■ Work to be completed ■
Please retype the listing below word for word and exclude its images.

■ Dataset section ■
┌──

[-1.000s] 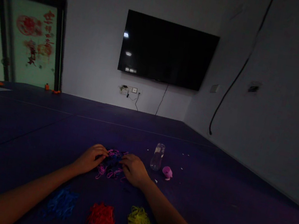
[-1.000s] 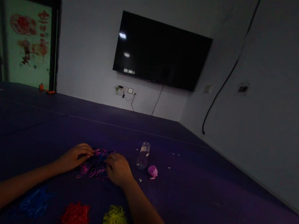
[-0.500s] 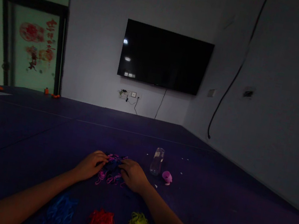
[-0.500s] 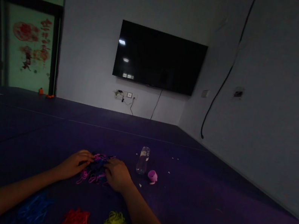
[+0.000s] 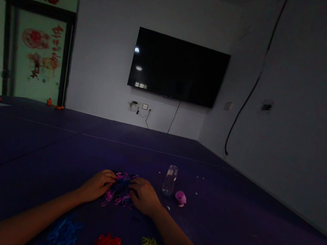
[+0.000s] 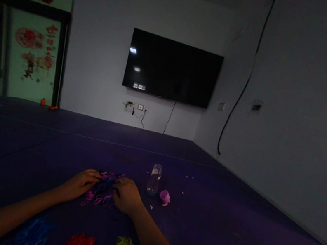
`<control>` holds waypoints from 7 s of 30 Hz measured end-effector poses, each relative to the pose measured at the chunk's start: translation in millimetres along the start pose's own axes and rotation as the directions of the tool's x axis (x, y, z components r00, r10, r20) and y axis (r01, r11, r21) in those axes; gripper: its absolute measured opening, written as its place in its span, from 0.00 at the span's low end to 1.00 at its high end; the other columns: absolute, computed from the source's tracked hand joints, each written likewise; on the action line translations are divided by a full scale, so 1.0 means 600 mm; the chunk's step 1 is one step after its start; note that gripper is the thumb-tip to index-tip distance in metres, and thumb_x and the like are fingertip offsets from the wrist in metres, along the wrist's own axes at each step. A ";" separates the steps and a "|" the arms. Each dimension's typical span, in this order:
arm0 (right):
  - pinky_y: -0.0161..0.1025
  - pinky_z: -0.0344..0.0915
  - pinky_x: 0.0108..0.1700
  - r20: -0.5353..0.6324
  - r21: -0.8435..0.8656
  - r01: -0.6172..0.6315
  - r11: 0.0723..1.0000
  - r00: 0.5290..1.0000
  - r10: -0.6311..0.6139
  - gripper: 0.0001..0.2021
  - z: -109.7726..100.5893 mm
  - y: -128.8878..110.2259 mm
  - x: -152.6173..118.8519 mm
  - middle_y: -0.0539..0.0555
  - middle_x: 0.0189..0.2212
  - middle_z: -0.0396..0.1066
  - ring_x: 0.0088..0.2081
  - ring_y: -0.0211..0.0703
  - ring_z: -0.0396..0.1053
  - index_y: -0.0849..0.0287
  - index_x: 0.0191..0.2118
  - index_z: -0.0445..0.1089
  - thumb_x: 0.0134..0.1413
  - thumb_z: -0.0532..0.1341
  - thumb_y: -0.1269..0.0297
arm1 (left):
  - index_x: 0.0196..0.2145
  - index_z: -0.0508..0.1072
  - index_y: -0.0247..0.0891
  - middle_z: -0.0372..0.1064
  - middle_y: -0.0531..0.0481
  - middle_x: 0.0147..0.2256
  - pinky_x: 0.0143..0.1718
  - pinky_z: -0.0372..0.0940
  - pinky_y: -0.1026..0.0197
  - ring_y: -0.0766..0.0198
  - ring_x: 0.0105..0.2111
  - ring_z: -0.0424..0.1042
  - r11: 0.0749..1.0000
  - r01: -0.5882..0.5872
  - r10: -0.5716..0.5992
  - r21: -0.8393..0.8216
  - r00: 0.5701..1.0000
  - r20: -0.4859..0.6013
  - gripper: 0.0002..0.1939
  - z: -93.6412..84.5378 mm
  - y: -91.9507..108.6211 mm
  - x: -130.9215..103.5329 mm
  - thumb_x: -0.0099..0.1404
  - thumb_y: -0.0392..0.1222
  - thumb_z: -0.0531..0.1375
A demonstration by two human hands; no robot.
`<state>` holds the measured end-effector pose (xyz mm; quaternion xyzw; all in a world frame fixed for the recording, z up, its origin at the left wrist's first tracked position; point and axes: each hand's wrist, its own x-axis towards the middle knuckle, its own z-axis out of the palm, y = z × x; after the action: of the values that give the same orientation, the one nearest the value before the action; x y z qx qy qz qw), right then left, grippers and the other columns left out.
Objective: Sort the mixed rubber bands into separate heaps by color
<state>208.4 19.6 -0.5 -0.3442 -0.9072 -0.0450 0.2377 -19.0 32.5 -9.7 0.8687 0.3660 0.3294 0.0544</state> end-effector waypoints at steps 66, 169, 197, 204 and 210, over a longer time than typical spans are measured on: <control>0.37 0.59 0.43 -0.005 -0.063 0.100 0.993 0.995 -0.101 0.08 0.011 0.007 0.001 0.56 0.37 0.70 0.39 0.42 0.65 0.61 0.30 0.69 0.50 0.52 0.72 | 0.25 0.75 0.39 0.74 0.49 0.31 0.41 0.62 0.58 0.61 0.36 0.69 0.995 0.052 -0.043 0.085 0.994 -0.102 0.11 -0.011 0.007 0.000 0.59 0.37 0.55; 0.41 0.54 0.51 0.017 -0.081 -0.183 0.980 0.983 0.185 0.21 0.001 -0.006 0.005 0.56 0.47 0.66 0.49 0.45 0.61 0.59 0.49 0.64 0.48 0.49 0.77 | 0.58 0.53 0.50 0.52 0.52 0.59 0.57 0.42 0.43 0.54 0.60 0.44 0.988 -0.034 -0.009 0.150 0.960 0.280 0.22 -0.006 0.015 -0.002 0.68 0.51 0.42; 0.40 0.55 0.50 0.091 -0.027 0.074 0.997 0.993 -0.072 0.19 -0.009 -0.015 0.003 0.54 0.50 0.64 0.50 0.42 0.60 0.55 0.49 0.65 0.53 0.50 0.74 | 0.46 0.69 0.39 0.69 0.48 0.47 0.56 0.51 0.49 0.59 0.51 0.62 0.996 -0.012 0.006 0.083 0.997 0.071 0.19 0.002 0.008 -0.003 0.68 0.47 0.44; 0.39 0.57 0.48 0.074 -0.029 0.107 0.994 0.992 -0.105 0.17 -0.002 -0.007 0.003 0.55 0.47 0.66 0.47 0.42 0.63 0.57 0.46 0.68 0.52 0.51 0.72 | 0.43 0.71 0.40 0.71 0.48 0.43 0.51 0.57 0.52 0.59 0.47 0.65 0.996 0.028 -0.022 0.084 0.997 -0.071 0.18 0.003 0.007 -0.002 0.67 0.47 0.45; 0.38 0.57 0.48 0.090 -0.028 0.128 0.991 0.988 -0.125 0.18 0.001 -0.002 0.004 0.56 0.44 0.69 0.45 0.42 0.63 0.60 0.48 0.67 0.51 0.51 0.72 | 0.34 0.75 0.40 0.73 0.49 0.38 0.49 0.59 0.57 0.61 0.45 0.66 0.988 -0.054 0.054 -0.147 0.999 -0.003 0.20 -0.008 0.012 0.001 0.67 0.48 0.45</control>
<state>205.6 20.1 0.0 -0.2917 -0.9359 -0.0601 0.1882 -17.0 26.9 -3.4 0.8719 0.3171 0.3566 0.1096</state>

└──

■ Task answer ■
[-1.000s] 
[-1.000s] 
[-0.500s] 
[-0.500s] 
[+0.000s] 
[+0.000s] 
`<control>` holds waypoints from 7 s of 30 Hz measured end-effector poses, each relative to the pose measured at the chunk's start: translation in millimetres along the start pose's own axes and rotation as the directions of the tool's x axis (x, y, z components r00, r10, r20) and y axis (r01, r11, r21) in those axes; gripper: its absolute measured opening, written as its place in its span, from 0.00 at the span's low end to 1.00 at its high end; the other columns: absolute, computed from the source's tracked hand joints, each written likewise; on the action line translations are divided by a full scale, so 1.0 means 600 mm; the chunk's step 1 is one step after its start; note that gripper is the thumb-tip to index-tip distance in metres, and thumb_x and the like are fingertip offsets from the wrist in metres, along the wrist's own axes at each step. A ";" separates the steps and a "|" the arms. Each dimension's typical span, in this order:
arm0 (right):
  - pinky_y: -0.0161..0.1025
  - pinky_z: -0.0344..0.0915
  - pinky_x: 0.0108..0.1700
  - r20: -0.5353..0.6324
  - r21: -0.8435..0.8656
  - r01: -0.6172..0.6315
  - r11: 0.0723..1.0000
  - r00: 0.5290..1.0000
  - r10: -0.6311..0.6139
  - gripper: 0.0001..0.2021
  - z: -109.7726..100.5893 mm
  - y: -128.8878..110.2259 mm
  - x: -152.6173..118.8519 mm
  - middle_y: -0.0539..0.0555
  - middle_x: 0.0189..0.2212
  - middle_z: -0.0396..0.1066
  - ring_x: 0.0088..0.2081
  - ring_y: -0.0211..0.0703
  - ring_z: -0.0396..0.1053
  - index_y: -0.0849..0.0287
  - index_x: 0.0191..0.2118
  - index_z: -0.0445..0.1089
  - thumb_x: 0.0134..0.1413
  - thumb_z: -0.0532..0.1341
  - thumb_y: -0.1269..0.0297
arm1 (left):
  - index_x: 0.0196..0.2145
  - index_z: -0.0508..0.1072
  - index_y: -0.0247..0.0891
  - middle_z: -0.0372..0.1064
  - middle_y: -0.0531..0.0481
  - middle_x: 0.0147..0.2256
  - pinky_x: 0.0143..0.1718
  - pinky_z: -0.0372..0.0940
  - pinky_y: -0.1026..0.0197
  - ring_y: -0.0766..0.0198
  - ring_x: 0.0105..0.2111
  - ring_z: -0.0424..0.1042
  - r11: 0.0749..1.0000
  - r01: -0.5882..0.5872
  - r10: -0.5716..0.5992
  - r21: -0.8393..0.8216
  - r00: 0.5701..1.0000
  - r20: -0.4859..0.6013
  - gripper: 0.0002..0.1939
  - z: -93.6412..84.5378 mm
  - y: -91.9507..108.6211 mm
  - x: -130.9215..103.5329 mm
  - thumb_x: -0.0099..0.1404
  - thumb_y: -0.0392..0.1222
  - thumb_z: -0.0531..0.1375
A demonstration by two human hands; no robot.
`<state>` holds the measured end-effector pose (xyz mm; quaternion xyzw; all in a world frame fixed for the recording, z up, its origin at the left wrist's first tracked position; point and axes: each hand's wrist, its own x-axis towards the middle knuckle, its own z-axis out of the palm, y = z × x; after the action: of the values that give the same orientation, the one nearest the value before the action; x y z qx qy qz qw), right then left, grippers and the other columns left out.
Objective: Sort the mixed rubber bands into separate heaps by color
<state>208.4 19.6 -0.5 -0.3442 -0.9072 -0.0450 0.2377 -19.0 32.5 -9.7 0.8687 0.3660 0.3294 0.0544</state> end-effector waypoints at steps 66, 169, 197, 204 and 210, over a longer time than typical spans are measured on: <control>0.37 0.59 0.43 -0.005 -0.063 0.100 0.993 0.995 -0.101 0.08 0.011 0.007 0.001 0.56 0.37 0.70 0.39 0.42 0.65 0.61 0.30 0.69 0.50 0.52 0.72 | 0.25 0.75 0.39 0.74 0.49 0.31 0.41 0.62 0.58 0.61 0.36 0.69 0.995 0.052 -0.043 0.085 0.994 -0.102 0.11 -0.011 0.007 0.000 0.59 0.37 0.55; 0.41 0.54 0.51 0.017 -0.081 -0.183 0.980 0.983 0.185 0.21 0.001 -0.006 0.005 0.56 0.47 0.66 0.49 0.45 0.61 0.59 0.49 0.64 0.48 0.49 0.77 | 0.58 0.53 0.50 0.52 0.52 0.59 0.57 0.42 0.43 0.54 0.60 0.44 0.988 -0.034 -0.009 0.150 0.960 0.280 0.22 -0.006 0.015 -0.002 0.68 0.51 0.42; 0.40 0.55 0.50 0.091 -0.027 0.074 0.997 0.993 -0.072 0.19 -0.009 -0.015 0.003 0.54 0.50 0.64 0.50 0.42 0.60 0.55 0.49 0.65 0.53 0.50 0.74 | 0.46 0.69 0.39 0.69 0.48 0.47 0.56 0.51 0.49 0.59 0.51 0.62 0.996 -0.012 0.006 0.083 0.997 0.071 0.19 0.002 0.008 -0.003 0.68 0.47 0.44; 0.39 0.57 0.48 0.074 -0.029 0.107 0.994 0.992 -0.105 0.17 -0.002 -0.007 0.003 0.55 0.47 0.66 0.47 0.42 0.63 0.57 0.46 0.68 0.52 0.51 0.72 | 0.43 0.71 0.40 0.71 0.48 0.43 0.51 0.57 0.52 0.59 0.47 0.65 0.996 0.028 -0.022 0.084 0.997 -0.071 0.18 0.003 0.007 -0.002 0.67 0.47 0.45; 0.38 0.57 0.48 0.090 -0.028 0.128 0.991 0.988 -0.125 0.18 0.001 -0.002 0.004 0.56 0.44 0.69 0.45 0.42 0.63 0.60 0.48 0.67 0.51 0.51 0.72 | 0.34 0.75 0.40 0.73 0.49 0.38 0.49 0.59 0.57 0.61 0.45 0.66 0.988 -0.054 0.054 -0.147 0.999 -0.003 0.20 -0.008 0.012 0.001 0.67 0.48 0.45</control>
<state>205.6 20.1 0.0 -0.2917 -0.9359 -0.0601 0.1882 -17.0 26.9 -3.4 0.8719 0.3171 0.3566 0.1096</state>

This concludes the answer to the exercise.